Beberapa hari setelahnya, Melvin memanggil seluruh pelayan di rumah mewahnya. Pagi-pagi sekali ia memecat seluruh pelayan yang terdiri dari lima orang pembantu, dua sopir dan tiga satpam. Melvin membayarkan pesangon saat itu juga dan meminta mereka pergi. Cindy yang kebingungan melihat sikap suaminya kemudian datang menghampiri.
“Mas, kenapa kamu memecat mereka? Mereka salah apa?” tanya Cindy dengan kening mengernyit.

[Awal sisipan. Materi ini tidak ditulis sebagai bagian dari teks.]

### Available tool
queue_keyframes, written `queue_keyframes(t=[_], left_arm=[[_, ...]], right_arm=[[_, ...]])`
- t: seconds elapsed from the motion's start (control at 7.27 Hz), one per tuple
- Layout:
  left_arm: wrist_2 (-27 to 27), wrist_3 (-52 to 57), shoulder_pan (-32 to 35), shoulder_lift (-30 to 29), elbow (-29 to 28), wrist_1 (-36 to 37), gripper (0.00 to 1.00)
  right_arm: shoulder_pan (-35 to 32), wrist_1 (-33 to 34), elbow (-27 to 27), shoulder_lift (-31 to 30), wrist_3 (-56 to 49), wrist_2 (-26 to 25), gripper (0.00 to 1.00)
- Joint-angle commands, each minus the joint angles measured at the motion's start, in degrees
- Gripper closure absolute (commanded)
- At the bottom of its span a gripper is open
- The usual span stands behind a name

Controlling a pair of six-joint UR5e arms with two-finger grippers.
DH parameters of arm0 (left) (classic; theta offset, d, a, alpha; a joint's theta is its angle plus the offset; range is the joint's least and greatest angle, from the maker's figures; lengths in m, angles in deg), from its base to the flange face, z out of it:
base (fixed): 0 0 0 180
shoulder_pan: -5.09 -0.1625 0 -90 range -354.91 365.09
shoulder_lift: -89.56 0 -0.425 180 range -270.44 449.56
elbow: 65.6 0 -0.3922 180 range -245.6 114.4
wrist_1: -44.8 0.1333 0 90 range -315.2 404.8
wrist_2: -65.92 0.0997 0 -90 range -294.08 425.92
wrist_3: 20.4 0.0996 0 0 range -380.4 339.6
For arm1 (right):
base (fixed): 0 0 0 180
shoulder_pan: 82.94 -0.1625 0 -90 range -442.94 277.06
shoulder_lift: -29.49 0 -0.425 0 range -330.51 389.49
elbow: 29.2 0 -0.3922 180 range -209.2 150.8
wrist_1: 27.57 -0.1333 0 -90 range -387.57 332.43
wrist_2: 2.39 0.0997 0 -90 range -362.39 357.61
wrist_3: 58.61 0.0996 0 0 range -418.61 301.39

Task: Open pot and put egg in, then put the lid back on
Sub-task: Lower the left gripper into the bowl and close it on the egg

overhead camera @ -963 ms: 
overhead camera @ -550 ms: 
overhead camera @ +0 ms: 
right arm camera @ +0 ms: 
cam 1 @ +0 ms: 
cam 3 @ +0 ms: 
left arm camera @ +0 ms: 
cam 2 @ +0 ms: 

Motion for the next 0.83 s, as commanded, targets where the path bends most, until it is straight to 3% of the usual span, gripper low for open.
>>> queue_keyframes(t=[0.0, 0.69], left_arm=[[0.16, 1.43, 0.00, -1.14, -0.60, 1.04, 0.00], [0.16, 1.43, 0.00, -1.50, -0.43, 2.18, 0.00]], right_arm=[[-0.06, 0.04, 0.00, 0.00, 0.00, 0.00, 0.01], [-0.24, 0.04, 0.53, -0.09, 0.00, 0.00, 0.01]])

“Mulai sekarang kamu akan bekerja sendiri. Aku udah gak sanggup bayar pembantu.” Melvin menjawab dengan tegas. Ia tampak menahan marah pada Cindy yang tidak bersalah.
“Tapi ....”
“Aku kan sudah bilang kalau kamu mau tetap bisa hidup mewah kamu harus bekerja, tapi kamu ngotot masih tetap jadi ibu rumah tangga. Kita kan belum punya anak. Seharusnya gampang buat kamu bekerja di luar,” sahut Melvin kembali marah. Cindy hanya diam dan menundukkan wajahnya. Mimpi buruknya bahkan belum pulih sepenuhnya dari kejadian dua minggu lalu. Sekarang ia sudah dipaksa bekerja lagi oleh suaminya.
“Ya sudah besok aku akan cari kerjaan.” Cindy yang mengalah berbalik pergi meninggalkan Melvin yang sudah membuang badannya ke samping. Ia hanya melihat sekilas pada Cindy sebelum mengambil ponsel dan menghubungi seseorang.
“Dia sudah setuju. Lalu sekarang bagaimana?” tanya Melvin seraya mengurut keningnya.
“Suruh dia ke perusahaanku sesuai dengan kesepakatan kita.” Melvin memejamkan matanya mendengar kalimat dari Sebastian Arson yang ia hubungi.
“Iya. Dia akan datang besok.” Melvin memutuskan sambungan tersebut dan kembali ke ruang kerjanya. Ia mengambil sebuah dokumen yang disimpannya di dalam laci. Sambil menggigit bibir bawahnya, Melvin menatap lagi perjanjian rahasia yang ia buat di luar sepengetahuan Cindy sebagai objek.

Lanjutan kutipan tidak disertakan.